BOTANICAL CHARACTERISTICS.—A small evergreen with hard wood. Leaves short-petiolate, opposite, ovate-lanceolate, mucronate. Flowers white, in axillary clusters. Fruit a drupe, 1/2 to 1 in. long, ovoid, purple, sarcocarp firm, fleshy, filled with oil.

HABITAT.—Levant and the Mediterranean Basin and California.

DESCRIPTION OF OIL.—A pale yellow or greenish-yellow, unctuous liquid when pure, having a bland, sweetish taste, but scarcely any odor. Specific gravity 0.915 to 0.918 at 15°C. (59°F.). On exposure it absorbs oxygen and becomes thick and rancid and loses its color, but does not dry as does linseed oil.

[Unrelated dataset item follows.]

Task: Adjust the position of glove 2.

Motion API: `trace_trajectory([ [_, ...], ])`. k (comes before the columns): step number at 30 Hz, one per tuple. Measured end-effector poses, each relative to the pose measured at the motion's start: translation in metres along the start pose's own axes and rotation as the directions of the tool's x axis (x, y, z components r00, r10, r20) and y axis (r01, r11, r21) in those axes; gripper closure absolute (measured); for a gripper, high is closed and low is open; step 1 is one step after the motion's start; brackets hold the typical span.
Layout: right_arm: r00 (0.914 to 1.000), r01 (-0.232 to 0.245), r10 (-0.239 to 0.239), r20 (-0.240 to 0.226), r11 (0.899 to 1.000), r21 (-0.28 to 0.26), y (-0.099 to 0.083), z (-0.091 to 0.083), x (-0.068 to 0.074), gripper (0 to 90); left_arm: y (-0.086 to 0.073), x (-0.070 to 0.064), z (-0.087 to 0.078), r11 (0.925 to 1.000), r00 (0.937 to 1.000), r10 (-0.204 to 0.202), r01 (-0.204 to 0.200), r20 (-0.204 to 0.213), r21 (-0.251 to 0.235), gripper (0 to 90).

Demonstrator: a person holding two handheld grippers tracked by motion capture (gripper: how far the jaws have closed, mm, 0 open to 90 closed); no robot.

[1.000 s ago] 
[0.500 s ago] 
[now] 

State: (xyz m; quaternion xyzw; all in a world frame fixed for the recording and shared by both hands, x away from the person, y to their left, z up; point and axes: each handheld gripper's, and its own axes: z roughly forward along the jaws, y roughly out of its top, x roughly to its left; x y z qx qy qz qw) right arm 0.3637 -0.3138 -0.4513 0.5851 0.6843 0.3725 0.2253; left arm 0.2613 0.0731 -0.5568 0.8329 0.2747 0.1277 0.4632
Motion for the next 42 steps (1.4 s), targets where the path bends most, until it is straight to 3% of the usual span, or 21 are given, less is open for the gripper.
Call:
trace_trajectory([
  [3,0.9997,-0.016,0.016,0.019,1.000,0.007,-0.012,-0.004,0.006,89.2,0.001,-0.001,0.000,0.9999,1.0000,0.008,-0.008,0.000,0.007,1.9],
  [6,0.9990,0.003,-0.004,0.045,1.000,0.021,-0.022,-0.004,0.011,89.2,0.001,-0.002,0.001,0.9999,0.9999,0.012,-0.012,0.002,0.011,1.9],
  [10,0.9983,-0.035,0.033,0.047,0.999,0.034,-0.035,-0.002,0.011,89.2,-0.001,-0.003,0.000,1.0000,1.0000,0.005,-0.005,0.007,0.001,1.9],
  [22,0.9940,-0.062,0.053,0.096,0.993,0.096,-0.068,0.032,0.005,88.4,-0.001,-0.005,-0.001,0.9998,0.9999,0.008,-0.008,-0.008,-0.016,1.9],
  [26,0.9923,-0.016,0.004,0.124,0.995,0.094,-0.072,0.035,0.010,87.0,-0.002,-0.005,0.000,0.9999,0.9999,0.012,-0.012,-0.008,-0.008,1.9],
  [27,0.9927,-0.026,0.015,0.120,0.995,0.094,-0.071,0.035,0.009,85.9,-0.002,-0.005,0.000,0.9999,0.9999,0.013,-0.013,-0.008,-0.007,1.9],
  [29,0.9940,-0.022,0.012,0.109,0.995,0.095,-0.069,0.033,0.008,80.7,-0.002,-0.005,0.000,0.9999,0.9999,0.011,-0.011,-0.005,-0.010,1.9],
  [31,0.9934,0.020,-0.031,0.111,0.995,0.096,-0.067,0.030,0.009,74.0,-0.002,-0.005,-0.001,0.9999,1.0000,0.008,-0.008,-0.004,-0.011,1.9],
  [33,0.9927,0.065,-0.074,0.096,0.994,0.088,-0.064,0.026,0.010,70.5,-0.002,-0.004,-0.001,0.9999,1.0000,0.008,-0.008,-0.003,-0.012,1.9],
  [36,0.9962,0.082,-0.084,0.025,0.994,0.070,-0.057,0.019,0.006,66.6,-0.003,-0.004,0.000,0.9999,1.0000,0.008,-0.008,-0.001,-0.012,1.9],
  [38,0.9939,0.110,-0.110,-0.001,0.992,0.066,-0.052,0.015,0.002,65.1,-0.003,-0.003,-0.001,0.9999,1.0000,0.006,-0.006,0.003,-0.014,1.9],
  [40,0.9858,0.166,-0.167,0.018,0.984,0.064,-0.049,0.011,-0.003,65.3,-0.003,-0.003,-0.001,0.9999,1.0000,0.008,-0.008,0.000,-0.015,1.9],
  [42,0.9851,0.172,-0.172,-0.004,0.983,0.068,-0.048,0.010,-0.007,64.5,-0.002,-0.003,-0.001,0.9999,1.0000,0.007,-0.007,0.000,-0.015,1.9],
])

The oil is obtained by crushing the ripe fruit and subjecting the pulp to strong pressure. The expressed oil is run into water and the floating oil is skimmed after a few days' subsidence (virgin oil); the expressed cake is now broken up, mixed with hot water, and again subjected to pressure, resulting in a second-grade oil. The remaining marc yields by solvents, such as carbon disulphide, or by a third expression after fermentation, a very inferior oil.

The oil is adulterated sometimes with cotton-seed oil chiefly, with oil of benne, and with peanut oil.

Preparations: Emplastrum plumbi, Unguentum diachylon.

Sapo, soap, is employed in: Linimentum saponis.

From the olive is obtained the wood so famous for its capability of receiving a fine polish; used in cabinet work of various kinds. The unripe fruit is served at the table. It is prepared by repeatedly steeping it in water containing lime and ashes, then bottling in a slightly aromatic salt solution; the small French or Provence, the finest, and the large Spanish are both used for this purpose.

CONSTITUENTS.—At about 5°C. (41°F.) white crystalline granules separate out, which consist of palmitin with possibly some stearin and arachin. The liquid portion remaining consists almost entirely of olein, C3H5(OC18H33O)3, which forms about 72 per cent. of the oil. The green color is due to chlorophyll.

ACTIONS AND USES.—Nutritive and laxative, a common ingredient in laxative enemata; externally protective and emollient. Its chief use in pharmacy is in liniments, cerates, and plasters. Dose: 1 fl. Oz. (30 mils).